*** Opening DATA ***
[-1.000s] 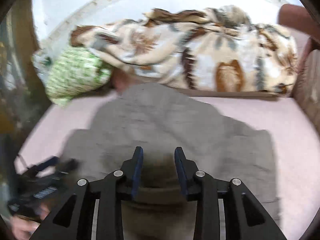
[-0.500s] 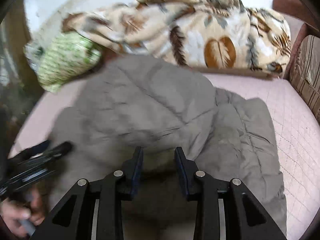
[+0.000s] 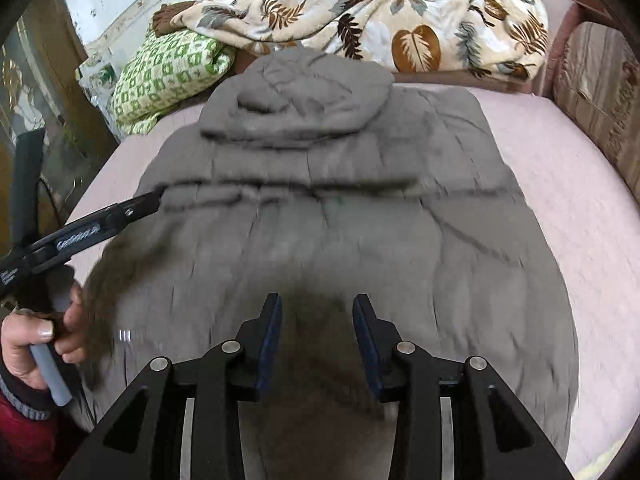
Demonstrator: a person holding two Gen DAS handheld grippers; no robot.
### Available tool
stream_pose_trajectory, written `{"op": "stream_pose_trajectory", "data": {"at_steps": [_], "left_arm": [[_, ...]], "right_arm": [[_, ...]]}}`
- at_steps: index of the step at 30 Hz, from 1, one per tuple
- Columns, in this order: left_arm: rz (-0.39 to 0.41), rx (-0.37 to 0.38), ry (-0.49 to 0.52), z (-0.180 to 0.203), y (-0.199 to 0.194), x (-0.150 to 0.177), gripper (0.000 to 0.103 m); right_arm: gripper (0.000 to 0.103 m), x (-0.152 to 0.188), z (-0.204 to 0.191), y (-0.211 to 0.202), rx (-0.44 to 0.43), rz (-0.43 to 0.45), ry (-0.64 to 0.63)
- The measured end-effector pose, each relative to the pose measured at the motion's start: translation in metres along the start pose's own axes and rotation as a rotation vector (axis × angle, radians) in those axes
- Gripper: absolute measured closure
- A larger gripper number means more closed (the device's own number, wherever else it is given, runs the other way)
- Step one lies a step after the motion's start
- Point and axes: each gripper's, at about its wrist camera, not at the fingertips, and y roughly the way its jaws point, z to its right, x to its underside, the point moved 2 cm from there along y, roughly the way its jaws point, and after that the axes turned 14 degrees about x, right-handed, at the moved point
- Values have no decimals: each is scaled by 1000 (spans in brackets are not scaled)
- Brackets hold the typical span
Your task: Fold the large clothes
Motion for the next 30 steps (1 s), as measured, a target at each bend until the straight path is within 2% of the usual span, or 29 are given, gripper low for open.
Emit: {"op": "stream_pose_trajectory", "data": {"at_steps": [3,8,10,11,13,16,25,30], "left_arm": [[-10,-36,-25,-2,-19,41,14],[-45,-103,8,2,-37,93,14],[-72,-127,25,3,-33,106,14],[-66,-146,49,5,-32,111,14],[-46,-180,91,10,-31,118,12],[-29,-181,78,7,-31,121,9],[-26,-193,58,4,-28,122,4],[0,-195,43,1,-28,125,1]], "right_arm": [[62,21,2,-7,1,-4,-13],[62,55,-2,-9,-7,-18,-29],[54,70,-9,-9,24,-3,-63],[46,77,-12,-8,35,7,-73],[37,90,-19,-6,70,58,-112],[30,95,-23,-4,106,100,-136],[6,98,-26,1,75,109,-166],[2,99,-28,2,82,103,-171]]}}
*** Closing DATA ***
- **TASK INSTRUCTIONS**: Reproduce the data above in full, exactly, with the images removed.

- **RESPONSE**:
[-1.000s] 
[-0.500s] 
[+0.000s] 
Demonstrator: a person holding two Gen DAS handheld grippers; no robot.
### Available tool
stream_pose_trajectory, written `{"op": "stream_pose_trajectory", "data": {"at_steps": [_], "left_arm": [[_, ...]], "right_arm": [[_, ...]]}}`
- at_steps: index of the step at 30 Hz, from 1, one per tuple
- Columns, in this order: left_arm: rz (-0.39 to 0.41), rx (-0.37 to 0.38), ry (-0.49 to 0.52), z (-0.180 to 0.203), y (-0.199 to 0.194), x (-0.150 to 0.177), gripper (0.000 to 0.103 m); right_arm: gripper (0.000 to 0.103 m), x (-0.152 to 0.188), z (-0.204 to 0.191), y (-0.211 to 0.202), rx (-0.44 to 0.43), rz (-0.43 to 0.45), ry (-0.64 to 0.63)
- The measured end-effector pose, each relative to the pose measured at the motion's start: translation in metres along the start pose's own axes and rotation as a rotation vector (axis × angle, radians) in those axes
- Gripper: absolute measured closure
- A larger gripper number means more closed (the device's own number, wherever else it is given, runs the other way)
- Step one lies a step after the motion's start
- Point and axes: each gripper's, at about its wrist camera, not at the fingertips, and y roughly the way its jaws point, z to its right, x to its underside, the point moved 2 cm from there along y, roughly the way its jaws point, and after that the axes turned 14 degrees about x, right-handed, at the moved point
- Values have no decimals: each is scaled by 1000 (spans in brackets are not scaled)
- Brackets hold the typical span
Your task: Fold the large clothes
Motion for the next 30 steps (1 s), as measured, a target at each bend until the straight path is within 2% of the usual span, or 29 are given, gripper low for open.
Emit: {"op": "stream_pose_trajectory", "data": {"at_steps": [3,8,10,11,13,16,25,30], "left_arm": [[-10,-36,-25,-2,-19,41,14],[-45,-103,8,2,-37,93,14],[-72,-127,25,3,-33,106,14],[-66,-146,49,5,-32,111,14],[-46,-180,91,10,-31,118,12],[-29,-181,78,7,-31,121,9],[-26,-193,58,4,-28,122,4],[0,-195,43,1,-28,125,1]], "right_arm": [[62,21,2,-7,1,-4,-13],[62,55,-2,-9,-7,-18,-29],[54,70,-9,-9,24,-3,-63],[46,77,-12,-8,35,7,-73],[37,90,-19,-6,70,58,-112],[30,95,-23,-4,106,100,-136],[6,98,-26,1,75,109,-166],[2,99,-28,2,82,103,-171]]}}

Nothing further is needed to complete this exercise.